(Exercise goal): In the listing below, a line holding "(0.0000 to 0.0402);" and a line holding "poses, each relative" mark the range. Retype both exactly, with all lines between them.

━━━━━━━━━━━━━━━━━━━━

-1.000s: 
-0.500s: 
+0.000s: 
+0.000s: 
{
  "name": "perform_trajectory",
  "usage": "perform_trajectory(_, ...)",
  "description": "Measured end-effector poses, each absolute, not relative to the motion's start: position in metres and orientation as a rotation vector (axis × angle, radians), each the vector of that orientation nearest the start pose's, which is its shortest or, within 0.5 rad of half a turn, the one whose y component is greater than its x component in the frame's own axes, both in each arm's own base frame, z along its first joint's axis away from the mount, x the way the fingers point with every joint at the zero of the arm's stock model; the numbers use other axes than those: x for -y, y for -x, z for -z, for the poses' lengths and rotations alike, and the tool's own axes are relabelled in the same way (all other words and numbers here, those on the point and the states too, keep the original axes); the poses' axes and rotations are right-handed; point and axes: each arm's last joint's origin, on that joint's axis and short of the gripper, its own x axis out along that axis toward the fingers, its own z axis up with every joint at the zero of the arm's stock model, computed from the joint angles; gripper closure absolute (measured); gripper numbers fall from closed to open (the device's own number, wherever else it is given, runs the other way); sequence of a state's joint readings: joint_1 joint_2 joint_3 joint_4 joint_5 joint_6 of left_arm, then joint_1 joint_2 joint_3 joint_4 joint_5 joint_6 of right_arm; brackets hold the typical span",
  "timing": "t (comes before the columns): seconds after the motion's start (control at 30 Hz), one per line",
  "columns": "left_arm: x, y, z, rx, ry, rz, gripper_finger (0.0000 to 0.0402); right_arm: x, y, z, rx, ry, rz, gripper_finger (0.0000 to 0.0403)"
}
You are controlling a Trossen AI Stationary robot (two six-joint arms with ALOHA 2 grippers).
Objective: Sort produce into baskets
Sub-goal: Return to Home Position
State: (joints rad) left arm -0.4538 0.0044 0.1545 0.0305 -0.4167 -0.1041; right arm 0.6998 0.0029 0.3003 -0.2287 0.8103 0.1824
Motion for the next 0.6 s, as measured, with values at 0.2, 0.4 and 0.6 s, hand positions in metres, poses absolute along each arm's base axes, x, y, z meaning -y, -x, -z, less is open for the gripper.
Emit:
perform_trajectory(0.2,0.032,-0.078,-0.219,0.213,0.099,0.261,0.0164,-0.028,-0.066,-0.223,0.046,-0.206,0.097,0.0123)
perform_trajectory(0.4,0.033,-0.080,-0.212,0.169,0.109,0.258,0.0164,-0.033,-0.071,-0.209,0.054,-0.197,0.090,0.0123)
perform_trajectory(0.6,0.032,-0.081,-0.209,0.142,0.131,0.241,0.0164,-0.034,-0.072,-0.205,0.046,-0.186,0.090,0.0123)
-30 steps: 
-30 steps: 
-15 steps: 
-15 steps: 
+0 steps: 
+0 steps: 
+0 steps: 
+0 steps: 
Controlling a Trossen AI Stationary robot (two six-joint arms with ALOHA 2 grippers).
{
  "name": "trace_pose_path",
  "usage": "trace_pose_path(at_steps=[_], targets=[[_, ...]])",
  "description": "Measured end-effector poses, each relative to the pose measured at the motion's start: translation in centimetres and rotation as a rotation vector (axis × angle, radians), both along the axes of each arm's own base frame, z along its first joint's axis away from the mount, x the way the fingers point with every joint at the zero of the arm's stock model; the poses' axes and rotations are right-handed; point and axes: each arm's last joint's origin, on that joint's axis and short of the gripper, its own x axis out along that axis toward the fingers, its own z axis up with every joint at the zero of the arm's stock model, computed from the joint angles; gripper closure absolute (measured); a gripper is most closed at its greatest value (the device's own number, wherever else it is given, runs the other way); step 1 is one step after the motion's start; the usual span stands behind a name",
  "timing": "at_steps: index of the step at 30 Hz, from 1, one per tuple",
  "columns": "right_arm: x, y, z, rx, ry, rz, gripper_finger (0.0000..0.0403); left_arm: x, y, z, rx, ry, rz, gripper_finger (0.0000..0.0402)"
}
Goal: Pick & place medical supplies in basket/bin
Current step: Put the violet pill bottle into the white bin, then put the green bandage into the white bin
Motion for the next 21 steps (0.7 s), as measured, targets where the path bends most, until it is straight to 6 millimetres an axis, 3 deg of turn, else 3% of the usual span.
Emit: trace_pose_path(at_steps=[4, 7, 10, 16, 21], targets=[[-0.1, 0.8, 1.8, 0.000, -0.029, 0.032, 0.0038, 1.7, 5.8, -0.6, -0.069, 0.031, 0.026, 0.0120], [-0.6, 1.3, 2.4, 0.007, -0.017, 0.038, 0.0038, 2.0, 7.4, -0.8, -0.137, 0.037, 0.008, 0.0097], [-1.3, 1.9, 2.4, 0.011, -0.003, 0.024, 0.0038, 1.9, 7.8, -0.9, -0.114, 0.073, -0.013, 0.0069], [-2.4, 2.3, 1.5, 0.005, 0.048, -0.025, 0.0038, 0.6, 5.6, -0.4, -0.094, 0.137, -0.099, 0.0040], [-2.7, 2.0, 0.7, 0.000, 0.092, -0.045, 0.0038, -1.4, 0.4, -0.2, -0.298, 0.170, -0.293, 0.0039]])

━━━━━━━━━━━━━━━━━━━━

(Solution to this exercise):
  "columns": "left_arm: x, y, z, rx, ry, rz, gripper_finger (0.0000 to 0.0402); right_arm: x, y, z, rx, ry, rz, gripper_finger (0.0000 to 0.0403)"
}
You are controlling a Trossen AI Stationary robot (two six-joint arms with ALOHA 2 grippers).
Objective: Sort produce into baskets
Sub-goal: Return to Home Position
State: (joints rad) left arm -0.4538 0.0044 0.1545 0.0305 -0.4167 -0.1041; right arm 0.6998 0.0029 0.3003 -0.2287 0.8103 0.1824
Motion for the next 0.6 s, as measured, with values at 0.2, 0.4 and 0.6 s, hand positions in metres, poses absolute along each arm's base axes, x, y, z meaning -y, -x, -z, less is open for the gripper.
Emit:
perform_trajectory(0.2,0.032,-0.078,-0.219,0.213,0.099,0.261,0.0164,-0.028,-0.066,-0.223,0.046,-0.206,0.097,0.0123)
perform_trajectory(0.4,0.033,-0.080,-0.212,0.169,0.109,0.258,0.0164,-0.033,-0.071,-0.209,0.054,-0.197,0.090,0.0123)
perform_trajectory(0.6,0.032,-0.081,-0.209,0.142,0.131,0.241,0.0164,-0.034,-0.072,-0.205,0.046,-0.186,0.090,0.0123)
-30 steps: 
-30 steps: 
-15 steps: 
-15 steps: 
+0 steps: 
+0 steps: 
+0 steps: 
+0 steps: 
Controlling a Trossen AI Stationary robot (two six-joint arms with ALOHA 2 grippers).
{
  "name": "trace_pose_path",
  "usage": "trace_pose_path(at_steps=[_], targets=[[_, ...]])",
  "description": "Measured end-effector poses, each relative to the pose measured at the motion's start: translation in centimetres and rotation as a rotation vector (axis × angle, radians), both along the axes of each arm's own base frame, z along its first joint's axis away from the mount, x the way the fingers point with every joint at the zero of the arm's stock model; the poses' axes and rotations are right-handed; point and axes: each arm's last joint's origin, on that joint's axis and short of the gripper, its own x axis out along that axis toward the fingers, its own z axis up with every joint at the zero of the arm's stock model, computed from the joint angles; gripper closure absolute (measured); a gripper is most closed at its greatest value (the device's own number, wherever else it is given, runs the other way); step 1 is one step after the motion's start; the usual span stands behind a name",

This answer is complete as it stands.